Thursday, May 23, 2013

Jaime Dimon can continue to double dip


Thanks to a lot of hard work and probably some ass kissing, he was allowed by the shareholders to remain as Chairman and CEO of J P Morgan Chase. Now he has to rebuild his organization following the financial and personnel losses from the London Whale.
Now Mr. Dimon plans to marshal the momentum from the shareholder victory to try to strengthen the bank’s compliance and audit controls, according to several people with knowledge of the matter. That cleanup work was already under way, but the victory gives him more of a mandate to tackle it head on, these people say.
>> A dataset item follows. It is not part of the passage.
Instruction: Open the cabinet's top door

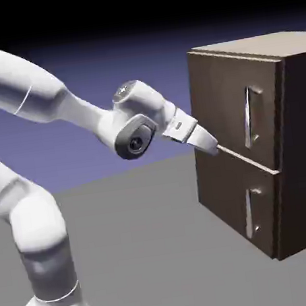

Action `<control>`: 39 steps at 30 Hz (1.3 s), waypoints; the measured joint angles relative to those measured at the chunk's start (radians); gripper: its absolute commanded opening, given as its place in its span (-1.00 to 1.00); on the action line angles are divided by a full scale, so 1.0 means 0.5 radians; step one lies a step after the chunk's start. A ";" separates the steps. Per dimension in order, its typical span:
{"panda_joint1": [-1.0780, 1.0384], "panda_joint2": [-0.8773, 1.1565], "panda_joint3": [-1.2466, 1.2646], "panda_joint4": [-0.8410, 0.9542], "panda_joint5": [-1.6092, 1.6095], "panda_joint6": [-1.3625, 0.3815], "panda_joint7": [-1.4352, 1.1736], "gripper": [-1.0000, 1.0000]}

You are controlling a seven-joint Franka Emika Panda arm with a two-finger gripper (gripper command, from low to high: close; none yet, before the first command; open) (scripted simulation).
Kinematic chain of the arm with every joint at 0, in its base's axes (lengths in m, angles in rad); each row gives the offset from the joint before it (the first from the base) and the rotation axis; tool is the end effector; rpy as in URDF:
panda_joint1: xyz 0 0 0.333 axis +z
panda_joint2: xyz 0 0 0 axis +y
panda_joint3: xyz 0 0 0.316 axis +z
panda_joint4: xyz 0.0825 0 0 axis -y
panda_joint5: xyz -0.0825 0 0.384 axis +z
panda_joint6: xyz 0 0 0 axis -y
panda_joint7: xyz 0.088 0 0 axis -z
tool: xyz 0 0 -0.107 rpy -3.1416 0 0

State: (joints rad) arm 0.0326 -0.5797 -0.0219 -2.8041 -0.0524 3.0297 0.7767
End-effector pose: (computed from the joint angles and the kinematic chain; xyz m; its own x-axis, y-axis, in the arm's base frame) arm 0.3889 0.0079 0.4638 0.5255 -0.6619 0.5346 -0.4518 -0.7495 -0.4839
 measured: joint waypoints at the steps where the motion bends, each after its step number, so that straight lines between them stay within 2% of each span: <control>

As part of that push, JPMorgan is beefing up the staff under Matt Zames, JPMorgan’s chief operating officer, according to several people close to the bank. Mr. Zames was initially chosen by Mr. Dimon to take over the chief investment office in the aftermath of the troubled bets. By the end of the year, JPMorgan is on track to hire as many as 1,000 employees charged with compliance and controls.
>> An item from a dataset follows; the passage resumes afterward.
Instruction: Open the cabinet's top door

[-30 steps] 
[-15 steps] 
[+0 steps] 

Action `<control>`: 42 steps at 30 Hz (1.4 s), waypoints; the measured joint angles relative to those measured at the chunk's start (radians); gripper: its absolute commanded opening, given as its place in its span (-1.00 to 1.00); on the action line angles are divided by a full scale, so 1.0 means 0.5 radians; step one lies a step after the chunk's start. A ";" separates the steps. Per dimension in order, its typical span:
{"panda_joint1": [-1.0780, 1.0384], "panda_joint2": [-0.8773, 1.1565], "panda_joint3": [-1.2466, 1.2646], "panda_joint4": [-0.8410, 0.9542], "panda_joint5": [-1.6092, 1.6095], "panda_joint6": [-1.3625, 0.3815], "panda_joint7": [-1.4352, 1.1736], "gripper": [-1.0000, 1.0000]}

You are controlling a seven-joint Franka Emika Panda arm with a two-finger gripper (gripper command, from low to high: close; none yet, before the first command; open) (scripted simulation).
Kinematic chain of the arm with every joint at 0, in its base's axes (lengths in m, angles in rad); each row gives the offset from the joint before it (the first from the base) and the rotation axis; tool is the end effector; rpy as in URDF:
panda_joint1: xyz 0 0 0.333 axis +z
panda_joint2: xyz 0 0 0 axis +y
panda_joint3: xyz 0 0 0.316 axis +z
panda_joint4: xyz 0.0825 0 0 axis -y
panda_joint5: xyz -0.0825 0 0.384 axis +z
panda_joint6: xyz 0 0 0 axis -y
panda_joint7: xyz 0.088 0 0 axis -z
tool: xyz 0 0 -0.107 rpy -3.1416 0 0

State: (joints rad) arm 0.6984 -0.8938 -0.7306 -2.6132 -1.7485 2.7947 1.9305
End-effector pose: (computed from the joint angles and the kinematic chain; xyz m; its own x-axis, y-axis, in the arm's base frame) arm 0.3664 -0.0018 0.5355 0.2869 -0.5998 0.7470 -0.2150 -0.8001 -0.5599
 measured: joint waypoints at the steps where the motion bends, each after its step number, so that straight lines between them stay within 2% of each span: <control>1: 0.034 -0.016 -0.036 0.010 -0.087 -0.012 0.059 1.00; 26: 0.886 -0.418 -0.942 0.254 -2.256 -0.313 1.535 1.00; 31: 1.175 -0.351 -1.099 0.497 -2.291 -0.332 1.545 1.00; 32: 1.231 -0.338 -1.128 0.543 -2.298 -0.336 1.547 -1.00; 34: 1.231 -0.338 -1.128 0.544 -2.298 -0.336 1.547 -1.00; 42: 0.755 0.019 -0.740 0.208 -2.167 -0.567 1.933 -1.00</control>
Top bank executives are increasing the frequency of their trips to meet with regulators in Washington, the people close to the bank said. Gordon A. Smith, who is chief executive of JPMorgan’s community and consumer banking, has taken about one trip to Washington each month.

Mending the frayed relationships with Washington will be difficult, however, as the bank continues to contend with a series of regulatory missteps.

In January, the Office of the Comptroller of the Currency took an enforcement action against JPMorgan, faulting it for lapses in how the bank controls against the flow of tainted money. The Comptroller is also investigating whether JPMorgan failed to tell federal authorities of its suspicions about Bernard L. Madoff, subsequently convicted in the largest Ponzi scheme in history. The agency is now weighing a move against JPMorgan for using questionable documents to collect overdue credit card bills, according to officials with knowledge of the investigations.

“The regulators are not going away and JPMorgan still has a target on its back,” said Michael Mayo, a banking analyst for CLSA.

And despite the blessing of the bank’s shareholders, some regulators remain skeptical that Mr. Dimon and JPMorgan can truly overhaul a bank and a culture where requests from regulators were sometimes met with outright resistance.
Any regulatory & compliance changes will most likely be of a Potemkin-like nature. He can't afford to change the criminal culture of JPM if he wants to keep Wall St. happy.